Your objective:
Write out exactly the lines from the one that contains "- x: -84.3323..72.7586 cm" down to the last line of the material below, keeping both ends and omitting pictures.

Given data:
Segment Open

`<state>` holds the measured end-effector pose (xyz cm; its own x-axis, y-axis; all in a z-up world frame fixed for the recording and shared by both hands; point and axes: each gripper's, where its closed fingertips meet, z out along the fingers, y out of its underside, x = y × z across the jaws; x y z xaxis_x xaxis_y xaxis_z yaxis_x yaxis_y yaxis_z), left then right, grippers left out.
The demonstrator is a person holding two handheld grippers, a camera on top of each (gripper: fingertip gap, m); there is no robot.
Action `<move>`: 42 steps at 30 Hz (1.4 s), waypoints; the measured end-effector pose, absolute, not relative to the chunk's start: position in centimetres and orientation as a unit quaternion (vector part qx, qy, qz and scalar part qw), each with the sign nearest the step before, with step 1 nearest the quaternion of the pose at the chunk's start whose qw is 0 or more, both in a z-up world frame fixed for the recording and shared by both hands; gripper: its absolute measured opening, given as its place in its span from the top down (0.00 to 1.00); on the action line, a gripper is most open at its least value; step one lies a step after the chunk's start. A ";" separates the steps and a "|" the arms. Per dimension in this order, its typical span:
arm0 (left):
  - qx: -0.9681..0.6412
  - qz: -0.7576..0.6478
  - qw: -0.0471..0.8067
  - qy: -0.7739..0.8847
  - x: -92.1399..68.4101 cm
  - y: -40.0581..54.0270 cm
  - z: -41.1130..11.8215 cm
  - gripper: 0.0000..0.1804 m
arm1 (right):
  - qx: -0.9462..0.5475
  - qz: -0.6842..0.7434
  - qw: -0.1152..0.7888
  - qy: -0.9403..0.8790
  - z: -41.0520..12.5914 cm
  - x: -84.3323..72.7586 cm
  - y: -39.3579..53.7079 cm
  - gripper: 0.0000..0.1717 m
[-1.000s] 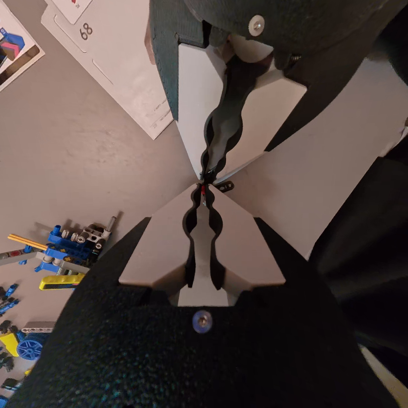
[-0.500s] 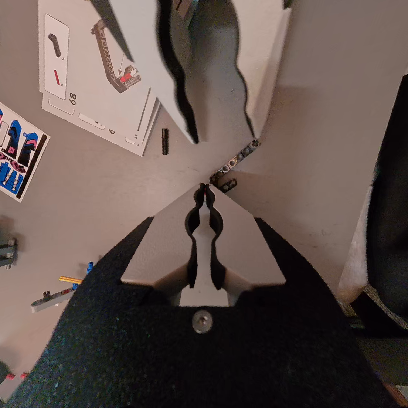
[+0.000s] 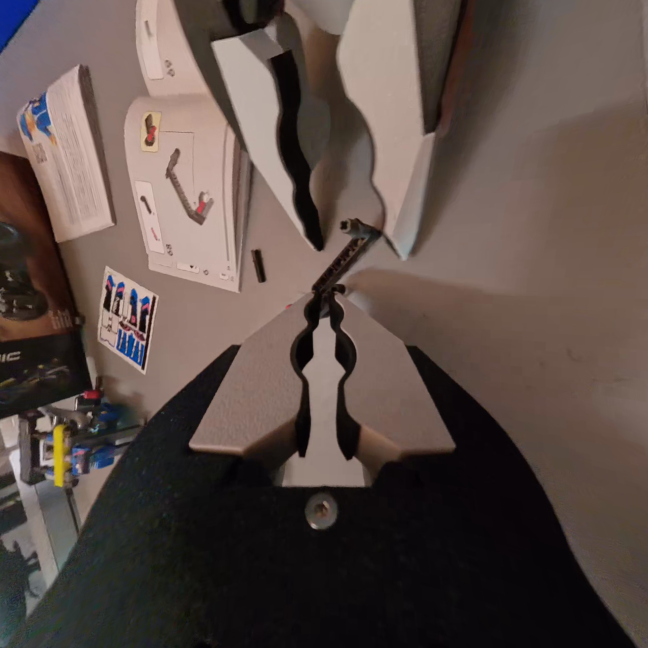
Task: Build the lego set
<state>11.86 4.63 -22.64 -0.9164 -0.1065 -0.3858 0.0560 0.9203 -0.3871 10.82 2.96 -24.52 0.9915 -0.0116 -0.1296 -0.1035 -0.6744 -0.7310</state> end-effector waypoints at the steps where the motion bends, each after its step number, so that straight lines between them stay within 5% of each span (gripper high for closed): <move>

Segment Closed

Reply to the task:
  - x: -84.3323..72.7586 cm
  - y: -39.3579..53.7079 cm
  - gripper: 0.0000..0.1717 m
[-1.000s] 
[-0.500s] 
[+0.000s] 
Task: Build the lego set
<state>11.86 4.63 -22.64 -0.9164 -0.1065 -0.3858 0.0560 0.9203 -0.3871 10.82 2.96 -24.52 0.9915 -0.0116 -0.1296 -0.1035 -0.6744 -0.7310</state> end-effector waypoints at the steps where the motion bends, each after its step number, so that straight lines between them stay within 5% of each span (gripper high for closed): <move>

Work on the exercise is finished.